Sniffing the host-hub traffic with an LS device attached would be even nicer
Yeah, that would be the use case. I assumed not a lot of people would be doing host/hub implementations, especially capable of multiple speeds.
As far as I understand now, the PIO supports small programs per pin for fast responsiveness.
They are not really per pin, a subset of pins available to each PIO, but the ways they can use them are pretty limited.
the PIO0 program seems to do NRZI decoding
PIO0 does most of the work. It does not actually remove NRZI, but it handles re-synchronization to bit edges. This is likely unnecessary in practice, but I already had the code, so I left it there.
and the PIO1 program seems to detect EOP's.
PIO1 was a later addition. This is an attempt to synchronize capture to the stream. Otherwise if you start the capture in the middle of the packet, the whole thing will get messed up. PIO0 can only track its state if it started from the idle line state.

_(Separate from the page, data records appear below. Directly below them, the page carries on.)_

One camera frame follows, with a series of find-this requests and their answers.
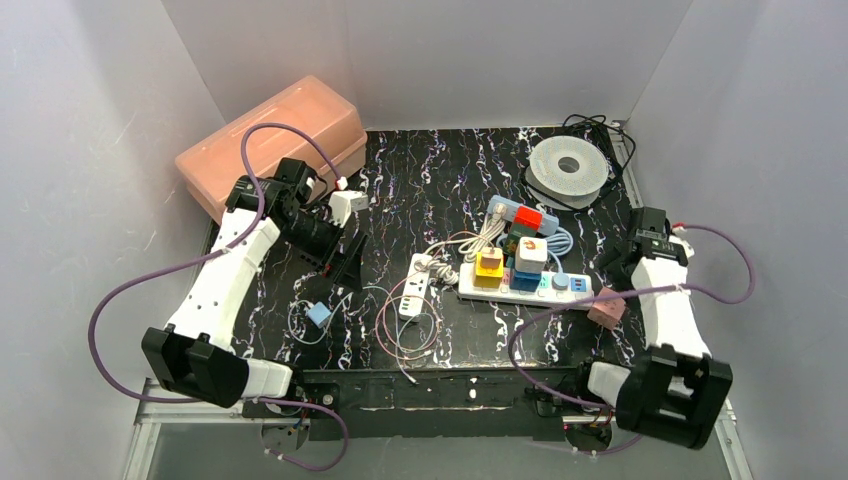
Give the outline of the pink charger plug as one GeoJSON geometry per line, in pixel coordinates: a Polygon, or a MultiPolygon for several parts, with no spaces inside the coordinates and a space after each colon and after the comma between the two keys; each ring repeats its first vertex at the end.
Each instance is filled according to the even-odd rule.
{"type": "Polygon", "coordinates": [[[626,302],[622,298],[595,301],[587,311],[587,318],[597,325],[615,330],[626,311],[626,302]]]}

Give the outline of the light blue charger plug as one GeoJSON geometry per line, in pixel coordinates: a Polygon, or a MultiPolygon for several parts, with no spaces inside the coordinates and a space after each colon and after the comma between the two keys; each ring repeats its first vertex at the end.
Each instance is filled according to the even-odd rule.
{"type": "Polygon", "coordinates": [[[319,329],[324,329],[330,322],[333,311],[322,302],[317,302],[307,309],[308,319],[319,329]]]}

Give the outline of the small white USB power strip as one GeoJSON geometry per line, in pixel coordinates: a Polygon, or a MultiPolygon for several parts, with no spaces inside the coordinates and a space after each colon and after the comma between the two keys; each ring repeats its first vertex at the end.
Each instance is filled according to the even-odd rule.
{"type": "Polygon", "coordinates": [[[432,260],[432,256],[423,253],[412,256],[398,308],[398,314],[404,321],[412,320],[422,313],[431,277],[428,264],[432,260]]]}

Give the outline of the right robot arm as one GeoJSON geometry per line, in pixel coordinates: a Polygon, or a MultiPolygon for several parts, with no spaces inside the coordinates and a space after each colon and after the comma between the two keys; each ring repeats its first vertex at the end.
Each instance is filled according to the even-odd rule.
{"type": "Polygon", "coordinates": [[[610,405],[620,428],[701,449],[733,382],[729,364],[713,358],[696,325],[687,280],[689,253],[661,209],[631,211],[623,240],[600,267],[618,293],[639,302],[645,349],[630,367],[600,359],[580,368],[579,390],[610,405]]]}

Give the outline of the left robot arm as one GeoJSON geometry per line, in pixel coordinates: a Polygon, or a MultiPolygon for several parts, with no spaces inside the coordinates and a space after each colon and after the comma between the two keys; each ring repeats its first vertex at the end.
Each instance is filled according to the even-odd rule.
{"type": "Polygon", "coordinates": [[[363,233],[339,245],[353,213],[368,206],[356,190],[335,191],[324,220],[305,211],[317,173],[284,158],[269,178],[241,176],[225,202],[214,248],[185,300],[162,328],[149,328],[141,349],[166,390],[220,407],[243,399],[284,398],[297,381],[294,367],[242,358],[231,350],[245,295],[276,243],[284,241],[333,284],[361,291],[363,233]]]}

PIO1 only runs once at the begging looking for any EOP. The line is assumed to be in the idle state after that, so it signals PIO00 to start running.
The buffer seems to get filled with raw capture data in lines 581-609. Is that understanding correct?

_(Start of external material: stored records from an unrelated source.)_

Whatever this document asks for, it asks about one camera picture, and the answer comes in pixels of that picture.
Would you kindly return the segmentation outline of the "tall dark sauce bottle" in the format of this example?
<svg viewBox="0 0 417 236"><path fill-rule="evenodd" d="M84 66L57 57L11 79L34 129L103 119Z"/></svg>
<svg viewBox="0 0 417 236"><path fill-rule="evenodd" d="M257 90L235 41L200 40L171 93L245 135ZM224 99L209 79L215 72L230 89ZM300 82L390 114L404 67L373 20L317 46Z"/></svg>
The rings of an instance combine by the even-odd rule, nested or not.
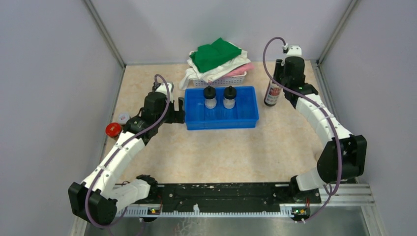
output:
<svg viewBox="0 0 417 236"><path fill-rule="evenodd" d="M270 80L264 96L264 103L267 106L275 106L281 91L282 87L277 84L277 81L275 79Z"/></svg>

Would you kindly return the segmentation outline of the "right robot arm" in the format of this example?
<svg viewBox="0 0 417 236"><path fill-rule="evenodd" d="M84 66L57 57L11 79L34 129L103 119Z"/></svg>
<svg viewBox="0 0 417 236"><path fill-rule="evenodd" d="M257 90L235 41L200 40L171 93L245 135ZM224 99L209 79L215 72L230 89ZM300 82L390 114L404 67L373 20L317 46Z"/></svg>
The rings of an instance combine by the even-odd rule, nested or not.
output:
<svg viewBox="0 0 417 236"><path fill-rule="evenodd" d="M273 78L285 87L284 96L302 114L318 135L324 149L316 167L290 179L288 195L295 203L308 191L337 180L349 180L364 172L367 140L343 127L325 107L315 87L305 81L305 61L301 57L277 59Z"/></svg>

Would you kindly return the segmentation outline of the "black-capped squeeze bottle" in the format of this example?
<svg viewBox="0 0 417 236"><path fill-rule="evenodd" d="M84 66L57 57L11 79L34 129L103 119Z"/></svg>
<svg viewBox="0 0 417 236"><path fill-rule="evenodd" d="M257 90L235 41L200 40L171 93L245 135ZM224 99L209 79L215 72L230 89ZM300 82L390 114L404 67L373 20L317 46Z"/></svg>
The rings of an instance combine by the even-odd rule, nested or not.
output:
<svg viewBox="0 0 417 236"><path fill-rule="evenodd" d="M211 86L207 86L203 90L203 96L204 96L204 104L207 109L214 109L217 105L216 100L216 89Z"/></svg>
<svg viewBox="0 0 417 236"><path fill-rule="evenodd" d="M236 104L237 90L233 86L228 86L224 89L223 106L226 109L232 109Z"/></svg>

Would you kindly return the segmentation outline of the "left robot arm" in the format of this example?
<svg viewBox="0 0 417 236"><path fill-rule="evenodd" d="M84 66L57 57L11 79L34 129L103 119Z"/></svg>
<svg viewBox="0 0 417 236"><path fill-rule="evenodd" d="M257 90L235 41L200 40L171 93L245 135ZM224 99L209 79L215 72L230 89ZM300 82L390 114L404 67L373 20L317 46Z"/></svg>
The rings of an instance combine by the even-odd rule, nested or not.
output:
<svg viewBox="0 0 417 236"><path fill-rule="evenodd" d="M119 138L102 162L81 183L68 189L72 213L96 227L110 226L120 210L138 200L152 203L157 199L155 180L141 175L128 184L114 188L117 180L138 152L158 133L164 123L184 123L184 98L179 109L170 92L150 92L139 113L124 125Z"/></svg>

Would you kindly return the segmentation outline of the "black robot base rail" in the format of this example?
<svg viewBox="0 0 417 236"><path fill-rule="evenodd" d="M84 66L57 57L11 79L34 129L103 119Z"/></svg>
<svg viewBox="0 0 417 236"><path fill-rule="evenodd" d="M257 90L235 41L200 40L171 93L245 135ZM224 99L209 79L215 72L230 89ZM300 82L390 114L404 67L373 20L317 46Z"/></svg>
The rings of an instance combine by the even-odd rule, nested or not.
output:
<svg viewBox="0 0 417 236"><path fill-rule="evenodd" d="M373 207L367 184L343 183L333 196L324 188L290 194L287 182L165 183L158 184L144 200L138 200L117 217L155 218L309 218L327 207Z"/></svg>

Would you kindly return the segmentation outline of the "blue plastic divided tray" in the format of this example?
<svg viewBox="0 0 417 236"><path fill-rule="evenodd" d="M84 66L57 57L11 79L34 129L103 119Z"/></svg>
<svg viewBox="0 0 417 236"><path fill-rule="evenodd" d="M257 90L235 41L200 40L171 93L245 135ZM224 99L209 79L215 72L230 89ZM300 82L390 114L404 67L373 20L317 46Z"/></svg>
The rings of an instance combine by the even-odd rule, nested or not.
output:
<svg viewBox="0 0 417 236"><path fill-rule="evenodd" d="M185 90L185 124L188 130L254 128L259 120L257 98L252 86L236 87L235 105L223 105L224 87L216 88L217 103L213 109L205 106L203 88Z"/></svg>

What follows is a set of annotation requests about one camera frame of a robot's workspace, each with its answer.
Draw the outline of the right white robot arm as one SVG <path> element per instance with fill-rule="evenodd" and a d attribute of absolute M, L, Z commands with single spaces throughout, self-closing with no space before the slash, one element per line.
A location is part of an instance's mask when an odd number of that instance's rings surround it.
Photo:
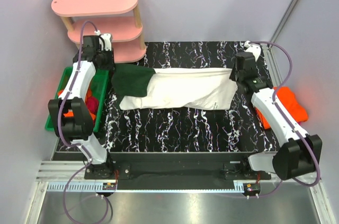
<path fill-rule="evenodd" d="M 274 173 L 283 181 L 296 180 L 299 176 L 316 172 L 318 181 L 322 140 L 318 135 L 310 135 L 295 121 L 268 79 L 258 75 L 255 56 L 251 52 L 236 55 L 230 79 L 265 117 L 280 146 L 275 153 L 250 155 L 250 168 L 253 171 Z"/>

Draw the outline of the white and green t-shirt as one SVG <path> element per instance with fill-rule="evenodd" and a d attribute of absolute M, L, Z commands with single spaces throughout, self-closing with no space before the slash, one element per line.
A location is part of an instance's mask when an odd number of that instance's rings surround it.
<path fill-rule="evenodd" d="M 229 68 L 149 68 L 117 64 L 112 86 L 119 108 L 227 110 L 237 91 Z"/>

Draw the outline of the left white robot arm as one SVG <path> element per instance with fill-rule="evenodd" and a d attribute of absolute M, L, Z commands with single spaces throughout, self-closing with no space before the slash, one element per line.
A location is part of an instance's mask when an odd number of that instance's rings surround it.
<path fill-rule="evenodd" d="M 97 70 L 114 68 L 112 35 L 96 33 L 83 37 L 73 57 L 70 78 L 48 110 L 55 134 L 67 147 L 77 147 L 92 165 L 107 162 L 108 153 L 94 134 L 93 118 L 85 104 L 86 94 Z"/>

Yes, this is the main loop that pulls the data from the PIO.
Not sure I currently understand the format of the data capture buffer, either in raw format or processed format. Is that documented somewhere?
It is just raw bits. separated by the size word. PIO only captures 31 bits at a time, so that bit 32 remains 0 for normal data. And the size (in bits) is calculated by subtracting 1 from 0xffffffff for each bit. At the end of the packet that value is also pushed in the stream. But this value will always have bit 32 set to 1.
Now you can scan the buffer and find the first word with the MSB set, and you know the exact number of bits in the preceding data stream.
The parsing happens in the display.c.